• _Required action_: Which lines of the data contain the string "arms"? Copy every one of them.

• _Dataset entries_:
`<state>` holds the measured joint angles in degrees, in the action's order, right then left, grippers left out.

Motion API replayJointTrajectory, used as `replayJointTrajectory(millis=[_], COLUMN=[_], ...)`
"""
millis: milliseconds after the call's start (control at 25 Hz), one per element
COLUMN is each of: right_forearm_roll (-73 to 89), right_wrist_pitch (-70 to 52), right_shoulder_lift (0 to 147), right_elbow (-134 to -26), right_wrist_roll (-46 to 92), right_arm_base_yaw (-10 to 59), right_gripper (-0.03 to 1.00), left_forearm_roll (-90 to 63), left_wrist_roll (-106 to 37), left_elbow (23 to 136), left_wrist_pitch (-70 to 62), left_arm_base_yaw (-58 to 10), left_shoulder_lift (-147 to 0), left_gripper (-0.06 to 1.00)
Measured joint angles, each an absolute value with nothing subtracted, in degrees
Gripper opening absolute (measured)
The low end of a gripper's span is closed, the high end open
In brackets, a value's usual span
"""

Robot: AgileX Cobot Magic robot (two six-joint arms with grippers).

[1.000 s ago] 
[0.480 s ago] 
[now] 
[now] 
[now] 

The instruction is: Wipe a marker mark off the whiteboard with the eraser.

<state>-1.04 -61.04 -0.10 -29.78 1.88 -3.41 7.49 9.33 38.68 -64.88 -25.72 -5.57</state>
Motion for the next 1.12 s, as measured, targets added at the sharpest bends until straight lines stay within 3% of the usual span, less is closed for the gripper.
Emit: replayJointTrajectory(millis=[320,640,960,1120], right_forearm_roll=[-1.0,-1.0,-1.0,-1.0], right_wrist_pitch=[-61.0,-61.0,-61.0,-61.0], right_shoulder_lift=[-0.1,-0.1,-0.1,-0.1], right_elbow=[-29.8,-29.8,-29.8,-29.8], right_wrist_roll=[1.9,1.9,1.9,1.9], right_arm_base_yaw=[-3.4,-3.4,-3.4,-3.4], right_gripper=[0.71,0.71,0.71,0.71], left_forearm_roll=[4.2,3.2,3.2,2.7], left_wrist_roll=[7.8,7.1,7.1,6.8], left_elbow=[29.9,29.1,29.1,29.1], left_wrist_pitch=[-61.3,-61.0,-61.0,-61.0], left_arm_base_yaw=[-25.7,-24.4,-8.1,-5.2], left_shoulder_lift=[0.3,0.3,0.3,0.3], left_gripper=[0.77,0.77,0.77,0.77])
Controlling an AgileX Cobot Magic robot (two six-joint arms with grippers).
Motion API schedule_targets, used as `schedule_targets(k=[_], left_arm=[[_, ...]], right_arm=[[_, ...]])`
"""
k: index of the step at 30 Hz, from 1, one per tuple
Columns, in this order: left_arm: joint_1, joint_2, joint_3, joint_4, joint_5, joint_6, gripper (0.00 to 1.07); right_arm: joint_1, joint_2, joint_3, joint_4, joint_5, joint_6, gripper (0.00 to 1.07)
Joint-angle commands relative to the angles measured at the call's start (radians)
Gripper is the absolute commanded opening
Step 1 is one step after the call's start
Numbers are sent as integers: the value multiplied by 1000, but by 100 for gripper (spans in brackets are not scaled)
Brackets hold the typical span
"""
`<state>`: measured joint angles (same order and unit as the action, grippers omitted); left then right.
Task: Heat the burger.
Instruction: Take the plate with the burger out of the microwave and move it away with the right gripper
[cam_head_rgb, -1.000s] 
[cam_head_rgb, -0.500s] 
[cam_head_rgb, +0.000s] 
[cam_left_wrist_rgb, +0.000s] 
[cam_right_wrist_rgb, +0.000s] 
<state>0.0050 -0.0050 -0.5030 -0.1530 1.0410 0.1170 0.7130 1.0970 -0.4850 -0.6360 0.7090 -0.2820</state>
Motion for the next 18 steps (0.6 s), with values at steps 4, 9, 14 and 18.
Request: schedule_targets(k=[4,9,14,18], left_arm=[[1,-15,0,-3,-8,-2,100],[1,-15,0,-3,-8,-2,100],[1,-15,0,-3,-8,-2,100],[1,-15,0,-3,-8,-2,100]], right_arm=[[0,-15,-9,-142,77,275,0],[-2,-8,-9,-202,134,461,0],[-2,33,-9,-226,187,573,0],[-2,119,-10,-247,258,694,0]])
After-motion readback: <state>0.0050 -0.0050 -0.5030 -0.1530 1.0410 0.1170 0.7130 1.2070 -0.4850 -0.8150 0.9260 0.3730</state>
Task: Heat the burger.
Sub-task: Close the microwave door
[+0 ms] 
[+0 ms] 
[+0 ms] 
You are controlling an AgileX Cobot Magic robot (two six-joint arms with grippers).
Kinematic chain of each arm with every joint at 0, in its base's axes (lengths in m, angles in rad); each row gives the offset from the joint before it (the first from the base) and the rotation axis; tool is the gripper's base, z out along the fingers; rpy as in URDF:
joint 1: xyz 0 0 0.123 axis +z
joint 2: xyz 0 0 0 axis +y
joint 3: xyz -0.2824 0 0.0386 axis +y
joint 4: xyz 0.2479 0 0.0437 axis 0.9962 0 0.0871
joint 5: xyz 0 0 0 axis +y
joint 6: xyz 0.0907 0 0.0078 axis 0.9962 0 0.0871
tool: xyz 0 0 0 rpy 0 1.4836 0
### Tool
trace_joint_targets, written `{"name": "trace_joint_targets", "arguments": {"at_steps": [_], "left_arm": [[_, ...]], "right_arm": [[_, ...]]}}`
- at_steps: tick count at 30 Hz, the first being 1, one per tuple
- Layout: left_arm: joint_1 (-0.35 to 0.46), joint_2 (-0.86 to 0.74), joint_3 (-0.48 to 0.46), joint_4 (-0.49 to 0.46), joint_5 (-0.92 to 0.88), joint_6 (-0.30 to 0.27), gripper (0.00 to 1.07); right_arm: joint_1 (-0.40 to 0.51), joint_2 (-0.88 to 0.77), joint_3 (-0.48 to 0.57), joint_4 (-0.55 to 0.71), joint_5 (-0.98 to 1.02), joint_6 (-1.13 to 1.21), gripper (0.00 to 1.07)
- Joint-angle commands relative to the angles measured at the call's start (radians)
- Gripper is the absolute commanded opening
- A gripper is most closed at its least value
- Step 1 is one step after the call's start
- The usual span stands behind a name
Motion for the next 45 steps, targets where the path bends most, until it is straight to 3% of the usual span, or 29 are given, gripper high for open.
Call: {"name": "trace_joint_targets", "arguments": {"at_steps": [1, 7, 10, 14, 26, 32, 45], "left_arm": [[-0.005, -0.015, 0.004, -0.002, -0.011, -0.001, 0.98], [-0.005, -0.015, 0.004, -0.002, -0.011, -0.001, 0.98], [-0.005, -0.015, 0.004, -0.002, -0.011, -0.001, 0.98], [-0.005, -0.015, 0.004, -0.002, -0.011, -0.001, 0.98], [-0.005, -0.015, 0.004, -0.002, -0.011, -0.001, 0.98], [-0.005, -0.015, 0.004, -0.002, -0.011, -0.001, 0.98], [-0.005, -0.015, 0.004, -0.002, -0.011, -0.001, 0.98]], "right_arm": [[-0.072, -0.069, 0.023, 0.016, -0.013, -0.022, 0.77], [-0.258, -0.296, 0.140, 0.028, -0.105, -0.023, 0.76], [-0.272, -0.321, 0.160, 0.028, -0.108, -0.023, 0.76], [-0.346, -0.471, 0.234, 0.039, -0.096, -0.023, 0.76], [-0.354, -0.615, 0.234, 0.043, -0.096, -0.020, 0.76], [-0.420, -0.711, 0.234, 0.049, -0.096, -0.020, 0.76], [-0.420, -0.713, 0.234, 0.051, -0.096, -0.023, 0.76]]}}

• _Response for this exercise_:
Robot: AgileX Cobot Magic robot (two six-joint arms with grippers).
Controlling an AgileX Cobot Magic robot (two six-joint arms with grippers).
You are controlling an AgileX Cobot Magic robot (two six-joint arms with grippers).

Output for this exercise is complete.